Questionada sobre se mantém a intenção de montar a exposição, a câmara diz apenas que está “a estudar a melhor forma de dar visibilidade aos objectos”. E acerca do projecto do Museu da Ciência, repete a resposta dada em 2012, que aponta para um “programa mais contido” do que tinha sido pensado inicialmente. Mas nem uma palavra sobre quando poderá avançar.

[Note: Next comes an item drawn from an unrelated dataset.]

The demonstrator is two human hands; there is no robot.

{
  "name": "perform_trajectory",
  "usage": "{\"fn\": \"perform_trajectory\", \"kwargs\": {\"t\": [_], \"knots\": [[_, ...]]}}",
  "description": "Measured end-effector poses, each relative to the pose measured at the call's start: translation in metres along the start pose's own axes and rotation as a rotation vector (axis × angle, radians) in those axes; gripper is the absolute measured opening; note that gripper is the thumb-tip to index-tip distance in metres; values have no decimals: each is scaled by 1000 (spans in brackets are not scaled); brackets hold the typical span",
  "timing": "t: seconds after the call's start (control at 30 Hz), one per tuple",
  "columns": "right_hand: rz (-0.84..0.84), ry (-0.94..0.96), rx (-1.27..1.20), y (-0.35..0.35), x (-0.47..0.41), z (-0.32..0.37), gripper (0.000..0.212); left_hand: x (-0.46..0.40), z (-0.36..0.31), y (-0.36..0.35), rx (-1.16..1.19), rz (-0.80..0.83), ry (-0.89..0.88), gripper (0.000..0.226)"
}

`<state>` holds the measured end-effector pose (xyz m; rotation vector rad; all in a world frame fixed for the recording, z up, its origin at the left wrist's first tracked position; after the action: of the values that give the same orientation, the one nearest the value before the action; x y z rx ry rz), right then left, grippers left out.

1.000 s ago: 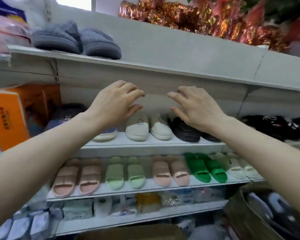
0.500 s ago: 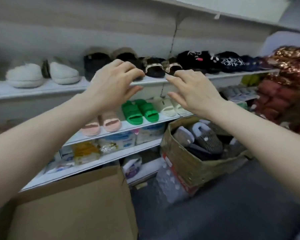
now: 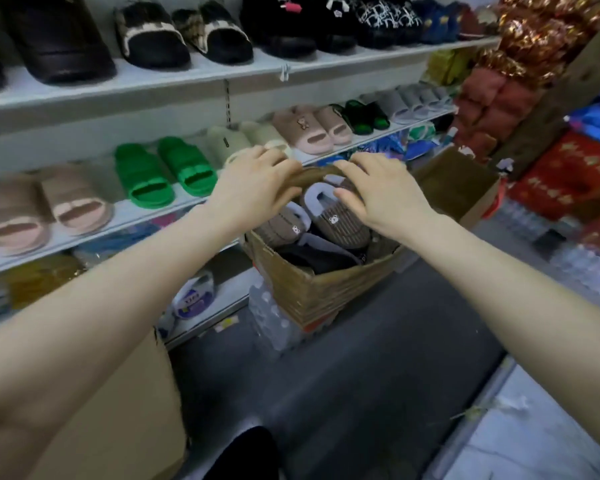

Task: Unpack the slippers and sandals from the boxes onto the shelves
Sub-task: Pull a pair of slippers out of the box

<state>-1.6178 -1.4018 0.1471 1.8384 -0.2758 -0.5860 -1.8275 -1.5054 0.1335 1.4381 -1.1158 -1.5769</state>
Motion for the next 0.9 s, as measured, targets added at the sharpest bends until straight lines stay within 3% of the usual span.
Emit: {"fn": "perform_trajectory", "kwargs": {"t": [0.3,0.5,0.7,0.9], "knots": [[179,-92,-143,-115,3,-61,45,-60,14,-122,167,178,88,36],[408,-161,-206,-190,5,-90,40,-100,31,-187,185,275,81,35],[375,-213,-243,-234,3,-142,39,-143,27,-244,302,404,72,40],[474,-201,-269,-271,-55,-212,44,-176,17,-295,408,454,139,46]]}}
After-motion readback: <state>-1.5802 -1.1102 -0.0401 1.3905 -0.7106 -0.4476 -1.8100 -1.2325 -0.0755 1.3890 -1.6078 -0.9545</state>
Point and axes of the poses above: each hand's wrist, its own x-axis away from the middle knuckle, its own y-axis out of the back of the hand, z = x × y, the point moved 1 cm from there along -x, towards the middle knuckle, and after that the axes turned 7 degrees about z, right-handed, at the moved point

Câmara desmente-se a si própria

Segundo o protocolo de 2008, a autarquia ficou de financiar em 500 mil euros a exposição em troca de parte dos materiais, que teriam de ser pagos até dois meses antes da inauguração do evento na Gulbenkian, em Fevereiro de 2009. Em Janeiro de 2012, faltava pagar 125 mil euros. Após a notícia do PÚBLICO, a Gulbenkian disse, numa carta assinada pelo então administrador Diogo de Lucena, que a câmara “nunca cumpriu as datas de pagamento”. Em resposta, a autarquia – à época presidida por Isaltino de Morais – disse que só pagaria o restante quando recebesse “em condições objectivas de exposição”, os materiais constantes da lista anexa ao protocolo.

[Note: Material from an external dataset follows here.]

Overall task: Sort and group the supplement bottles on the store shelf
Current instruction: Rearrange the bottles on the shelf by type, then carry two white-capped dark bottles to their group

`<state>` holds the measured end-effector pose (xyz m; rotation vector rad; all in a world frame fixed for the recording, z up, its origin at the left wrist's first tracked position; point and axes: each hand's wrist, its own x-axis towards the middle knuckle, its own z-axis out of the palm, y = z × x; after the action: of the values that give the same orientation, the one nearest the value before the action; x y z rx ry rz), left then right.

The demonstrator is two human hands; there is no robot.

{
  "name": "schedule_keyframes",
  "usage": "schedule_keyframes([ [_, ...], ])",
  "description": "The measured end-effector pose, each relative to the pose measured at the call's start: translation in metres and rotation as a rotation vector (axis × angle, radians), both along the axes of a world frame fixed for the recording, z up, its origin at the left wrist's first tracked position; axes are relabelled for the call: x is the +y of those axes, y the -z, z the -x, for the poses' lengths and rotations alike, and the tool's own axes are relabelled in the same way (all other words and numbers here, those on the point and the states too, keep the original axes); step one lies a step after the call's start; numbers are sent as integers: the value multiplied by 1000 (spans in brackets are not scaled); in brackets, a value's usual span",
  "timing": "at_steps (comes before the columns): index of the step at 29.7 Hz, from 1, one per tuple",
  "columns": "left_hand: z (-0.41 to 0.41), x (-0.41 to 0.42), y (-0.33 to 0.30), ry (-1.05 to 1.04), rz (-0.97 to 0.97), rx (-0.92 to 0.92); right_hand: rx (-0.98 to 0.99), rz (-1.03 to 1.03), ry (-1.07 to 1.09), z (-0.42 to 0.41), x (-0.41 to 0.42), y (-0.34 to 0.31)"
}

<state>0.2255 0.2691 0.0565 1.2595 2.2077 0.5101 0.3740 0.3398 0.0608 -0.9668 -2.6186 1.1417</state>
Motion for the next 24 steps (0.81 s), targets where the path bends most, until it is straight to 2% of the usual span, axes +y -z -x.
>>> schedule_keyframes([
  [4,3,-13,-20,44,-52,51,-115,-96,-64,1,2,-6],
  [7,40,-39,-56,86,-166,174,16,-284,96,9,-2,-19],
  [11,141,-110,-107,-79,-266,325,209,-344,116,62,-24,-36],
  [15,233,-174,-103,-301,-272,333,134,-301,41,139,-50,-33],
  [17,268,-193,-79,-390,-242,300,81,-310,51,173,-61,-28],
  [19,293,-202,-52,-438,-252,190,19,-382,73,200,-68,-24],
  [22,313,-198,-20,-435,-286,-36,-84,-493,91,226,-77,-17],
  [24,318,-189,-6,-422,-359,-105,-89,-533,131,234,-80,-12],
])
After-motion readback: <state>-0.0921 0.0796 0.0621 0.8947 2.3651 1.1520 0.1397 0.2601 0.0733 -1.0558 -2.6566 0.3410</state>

Noutro esclarecimento ao PÚBLICO a 31 de Janeiro de 2012, a autarquia admitia que “existem na realidade algumas divergências” entre as duas partes sobre o material que constava da lista e o que efectivamente recebeu. Agora, a câmara presidida por Paulo Vistas diz que já pagou os 125 mil euros que faltavam – o que a Fundação confirma – mas nega o que disse há dois anos: “A câmara municipal nunca disse que havia ‘divergências’ entre a autarquia e a Fundação.” Mas esta não é a única contradição.

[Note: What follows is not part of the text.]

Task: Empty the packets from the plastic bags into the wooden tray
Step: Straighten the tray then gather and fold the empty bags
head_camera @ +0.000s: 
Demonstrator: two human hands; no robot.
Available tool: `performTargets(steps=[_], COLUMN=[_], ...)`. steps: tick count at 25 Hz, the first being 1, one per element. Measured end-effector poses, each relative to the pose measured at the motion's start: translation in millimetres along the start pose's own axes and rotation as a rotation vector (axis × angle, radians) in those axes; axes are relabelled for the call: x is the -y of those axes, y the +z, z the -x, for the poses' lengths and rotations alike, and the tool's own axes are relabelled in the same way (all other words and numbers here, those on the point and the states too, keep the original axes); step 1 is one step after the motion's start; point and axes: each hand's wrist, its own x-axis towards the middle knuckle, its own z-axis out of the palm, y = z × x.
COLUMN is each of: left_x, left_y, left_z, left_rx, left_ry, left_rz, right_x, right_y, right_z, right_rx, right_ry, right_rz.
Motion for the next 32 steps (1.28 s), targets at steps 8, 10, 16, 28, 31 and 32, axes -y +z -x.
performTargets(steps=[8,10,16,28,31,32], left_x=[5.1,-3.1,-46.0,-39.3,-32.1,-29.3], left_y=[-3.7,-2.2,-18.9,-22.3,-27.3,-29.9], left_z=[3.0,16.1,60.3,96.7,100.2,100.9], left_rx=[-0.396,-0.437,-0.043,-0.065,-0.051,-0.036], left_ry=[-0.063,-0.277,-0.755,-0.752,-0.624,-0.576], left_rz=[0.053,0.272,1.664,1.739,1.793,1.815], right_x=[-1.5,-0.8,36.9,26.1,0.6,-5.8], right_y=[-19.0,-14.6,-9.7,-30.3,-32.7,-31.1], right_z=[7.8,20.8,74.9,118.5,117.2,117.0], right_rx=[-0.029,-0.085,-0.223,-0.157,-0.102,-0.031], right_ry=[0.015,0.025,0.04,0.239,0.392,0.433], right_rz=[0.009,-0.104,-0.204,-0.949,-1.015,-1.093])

A escolha do armazém da Fundição de Oeiras para guardar o acervo da exposição era temporária. A câmara pretendia transferir os materiais para o Quartel da Bateria do Carrascal, em Linda-a-Velha, que foi desafectado do domínio militar e vendido à empresa pública Estamo. Ficariam lá enquanto não estivesse pronta a requalificação do Edifício 51 da Fábrica da Pólvora de Barcarena, por uma renda mensal de mil euros. A 19 de Janeiro de 2012, a autarquia disse ao PÚBLICO que estava “a ser feito um estudo para a transferência do espólio para este local [o quartel de Linda-a-Velha]”– embora os técnicos da autarquia entendessem que “nenhum dos edifícios” do quartel, “sem obras, sem cuidado e sem projecto”, estava em condições de receber a exposição. Agora, questionada sobre se mantém a intenção de transferir os caixotes para este espaço, a câmara desmente-se a si própria. “Em Janeiro de 2012, na resposta que a Câmara deu ao PÚBLICO não era referido qualquer tipo de transferência.”